I’ve been covering defense applications for the past few years and arms shows are part of it. Most of the images that come out of these things from me and others all look pretty much the same. Taking a different perspective will reward more powerful images that may not tell the whole story, but make you look harder anyway. One typically does not bring a macro lens on these gigs, but I’ll start to make the effort to bring a macro lens in the future I think. That said, this image technically was not made with a macro lens. It was made with Canon’s 24-105 f/4 all the way out then subsequently cropped some in post processing. A true macro would have made this image a bit easier to get.
The lesson here is in two parts. First, again, look for the details… The assignment here was to shoot one of the world’s largest aircraft, the C-5 Galaxy. This aircraft is so big that the initial impulse is to try and get everything in. In fact, I picked up a fisheye lens specifically for this project, but my favorite shot was a detail shot that I wanted to make before I even left for the trip. This brings up the second part of the lesson: Pre-visualize the images you want to make. Start by doing your homework on places or things and draw out what images you might want to make beforehand, then write it down on a list. It will make planning and capturing of the images you want easier when you are there dealing with all of the innumerable problems that crop up on projects like this.

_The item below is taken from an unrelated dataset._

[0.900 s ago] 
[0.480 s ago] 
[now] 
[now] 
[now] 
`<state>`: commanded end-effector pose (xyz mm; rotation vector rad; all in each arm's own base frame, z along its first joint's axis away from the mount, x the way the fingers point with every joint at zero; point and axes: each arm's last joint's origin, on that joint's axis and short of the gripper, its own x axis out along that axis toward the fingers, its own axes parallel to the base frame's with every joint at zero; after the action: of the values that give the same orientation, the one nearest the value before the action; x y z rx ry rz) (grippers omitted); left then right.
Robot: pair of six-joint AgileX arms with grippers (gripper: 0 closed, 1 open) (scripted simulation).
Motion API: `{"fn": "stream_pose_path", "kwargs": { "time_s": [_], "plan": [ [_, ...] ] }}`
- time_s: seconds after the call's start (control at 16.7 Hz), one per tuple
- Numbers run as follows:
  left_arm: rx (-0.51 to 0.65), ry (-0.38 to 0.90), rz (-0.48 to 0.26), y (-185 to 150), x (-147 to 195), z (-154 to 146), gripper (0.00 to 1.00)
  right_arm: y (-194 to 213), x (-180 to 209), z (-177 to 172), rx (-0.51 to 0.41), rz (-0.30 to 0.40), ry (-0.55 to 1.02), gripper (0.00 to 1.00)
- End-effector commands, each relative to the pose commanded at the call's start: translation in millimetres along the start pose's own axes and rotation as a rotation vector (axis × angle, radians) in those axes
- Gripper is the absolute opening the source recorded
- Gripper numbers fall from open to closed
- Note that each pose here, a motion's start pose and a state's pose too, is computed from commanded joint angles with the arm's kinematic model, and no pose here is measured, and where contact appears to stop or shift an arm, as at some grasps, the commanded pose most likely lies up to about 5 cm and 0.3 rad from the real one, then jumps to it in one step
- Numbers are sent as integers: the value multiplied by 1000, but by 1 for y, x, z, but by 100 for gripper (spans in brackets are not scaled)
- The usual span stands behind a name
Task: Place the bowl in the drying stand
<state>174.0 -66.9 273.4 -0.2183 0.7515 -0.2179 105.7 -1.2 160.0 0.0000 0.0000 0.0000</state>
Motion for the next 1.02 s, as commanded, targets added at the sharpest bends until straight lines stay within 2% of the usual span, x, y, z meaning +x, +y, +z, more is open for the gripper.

The final image of the desert Southwest from the air is a reminder to me to keep your head on a swivel. Always look around and while much of my time on planes is spent trying to get work done, writing manuscripts, emails, trying to do science when not in the lab, etc…, it pays off to look out the window from time to time and document what you see. I’ve tried to do this for years as have others like my friend Duncan as evidenced by his Christmas card this year of an aerial shot of snowy Chicago.
Happy New Year and good hunting for 2011.